After months of pressure from environmentalists and neighbouring countries, Laos agreed on April 19 to defer the project until a meeting of ministers of the four countries involved, slated for the end of the year.
However, International Rivers distributed a leaked letter to the media on Thursday, dated June 8 and sent by Laos’ energy ministry to the Xayaburi Power Company, stating the consultation process was complete.
Shares in Ch Karnchang Pcl, which has a 57 percent stake in the Xayaburi Dam, had jumped 4 percent on Monday after state-run Electricity Generating Authority of Thailand, which has a 12.5 percent stake in the dam, said Laos might not delay construction of the project.
Ch Karnchang declined to comment on Thursday while authorities in Laos were not immediately available for comment.
Ecologists and river experts have criticised an environmental impact assessment conducted last year by the Lao government and warn that the livelihoods of 60 million people in the lower Mekong region are at risk if the dam goes ahead without proper risk assessment.
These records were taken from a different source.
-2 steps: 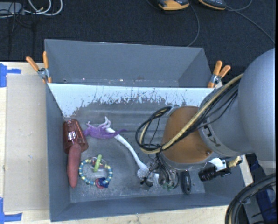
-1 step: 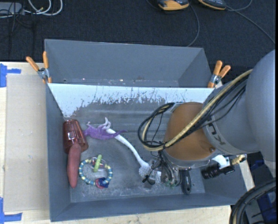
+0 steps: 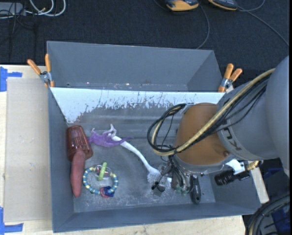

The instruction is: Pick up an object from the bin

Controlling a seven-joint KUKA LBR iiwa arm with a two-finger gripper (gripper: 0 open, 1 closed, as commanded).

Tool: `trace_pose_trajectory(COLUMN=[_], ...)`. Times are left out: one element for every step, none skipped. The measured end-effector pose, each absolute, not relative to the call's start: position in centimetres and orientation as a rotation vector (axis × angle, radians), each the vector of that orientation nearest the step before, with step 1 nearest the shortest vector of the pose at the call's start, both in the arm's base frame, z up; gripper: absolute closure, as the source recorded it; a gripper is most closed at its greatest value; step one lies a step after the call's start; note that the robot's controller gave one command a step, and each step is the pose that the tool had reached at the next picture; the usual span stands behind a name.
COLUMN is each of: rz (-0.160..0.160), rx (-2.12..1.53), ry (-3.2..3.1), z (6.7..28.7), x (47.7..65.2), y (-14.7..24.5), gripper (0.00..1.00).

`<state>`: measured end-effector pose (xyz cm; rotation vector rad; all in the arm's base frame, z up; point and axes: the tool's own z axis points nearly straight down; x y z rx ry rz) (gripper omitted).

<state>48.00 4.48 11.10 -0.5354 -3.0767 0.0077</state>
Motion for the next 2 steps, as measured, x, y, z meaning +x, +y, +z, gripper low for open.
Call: trace_pose_trajectory(rz=[0.007, 0.005], rx=[-0.535, -0.535], ry=[-3.078, -3.082], z=[13.2, 14.8], x=[48.0, 48.1], y=[4.5, 4.5], gripper=[1.00, 1.00])
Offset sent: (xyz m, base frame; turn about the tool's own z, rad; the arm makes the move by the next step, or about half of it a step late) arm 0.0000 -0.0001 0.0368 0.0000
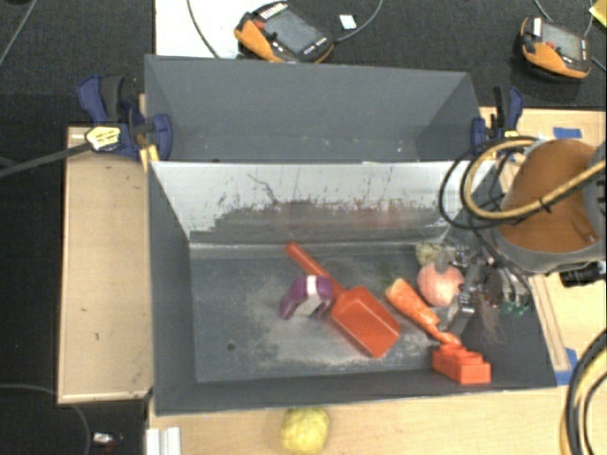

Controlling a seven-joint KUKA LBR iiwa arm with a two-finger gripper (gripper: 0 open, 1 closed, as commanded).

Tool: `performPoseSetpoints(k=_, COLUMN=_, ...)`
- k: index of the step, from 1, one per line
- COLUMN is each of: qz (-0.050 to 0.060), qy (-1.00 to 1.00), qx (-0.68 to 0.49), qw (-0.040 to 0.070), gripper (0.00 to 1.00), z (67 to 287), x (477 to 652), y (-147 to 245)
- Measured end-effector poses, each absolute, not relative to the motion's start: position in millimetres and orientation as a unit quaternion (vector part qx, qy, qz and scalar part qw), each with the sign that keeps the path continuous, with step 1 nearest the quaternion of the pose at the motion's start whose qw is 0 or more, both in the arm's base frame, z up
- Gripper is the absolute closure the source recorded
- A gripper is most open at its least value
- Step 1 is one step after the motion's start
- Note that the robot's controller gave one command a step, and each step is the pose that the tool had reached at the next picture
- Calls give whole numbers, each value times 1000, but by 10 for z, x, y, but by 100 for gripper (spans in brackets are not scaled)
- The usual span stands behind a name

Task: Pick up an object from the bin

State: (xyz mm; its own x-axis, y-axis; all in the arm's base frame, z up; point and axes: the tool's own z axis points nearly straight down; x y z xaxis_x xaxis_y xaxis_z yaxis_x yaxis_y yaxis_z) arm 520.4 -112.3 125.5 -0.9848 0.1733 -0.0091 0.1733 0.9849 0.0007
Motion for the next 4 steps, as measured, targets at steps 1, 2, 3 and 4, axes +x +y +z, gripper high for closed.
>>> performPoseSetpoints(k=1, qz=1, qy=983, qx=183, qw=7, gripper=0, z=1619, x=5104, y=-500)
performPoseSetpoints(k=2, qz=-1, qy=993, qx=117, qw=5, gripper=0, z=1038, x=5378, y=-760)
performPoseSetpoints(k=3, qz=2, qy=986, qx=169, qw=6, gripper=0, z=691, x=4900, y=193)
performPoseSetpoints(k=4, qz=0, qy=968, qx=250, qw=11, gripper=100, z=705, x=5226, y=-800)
Scores of fish species face extinction, fish stocks will dwindle as migratory routes get blocked and swathes of rice-rich land could be deprived of fertile silt carried downstream by Southeast Asia’s longest waterway, experts say.
Laos is committed to supplying 7,000 MW of power to Thailand, 5,000 MW to Vietnam and 1,500 MW to Cambodia by 2015. Its energy ministry says it has the potential to generate 28,000 MW from the Mekong.
Watt Botkosal, deputy secretary general of Cambodia’s National Mekong Committee, reacted with dismay and said Laos had promised to conduct a cross-border study during a regional meeting in Jakarta last month.
“The impact study is incomplete, so why has this decision been made?” Watt Botkosal told Reuters. “We have not even received any such study.”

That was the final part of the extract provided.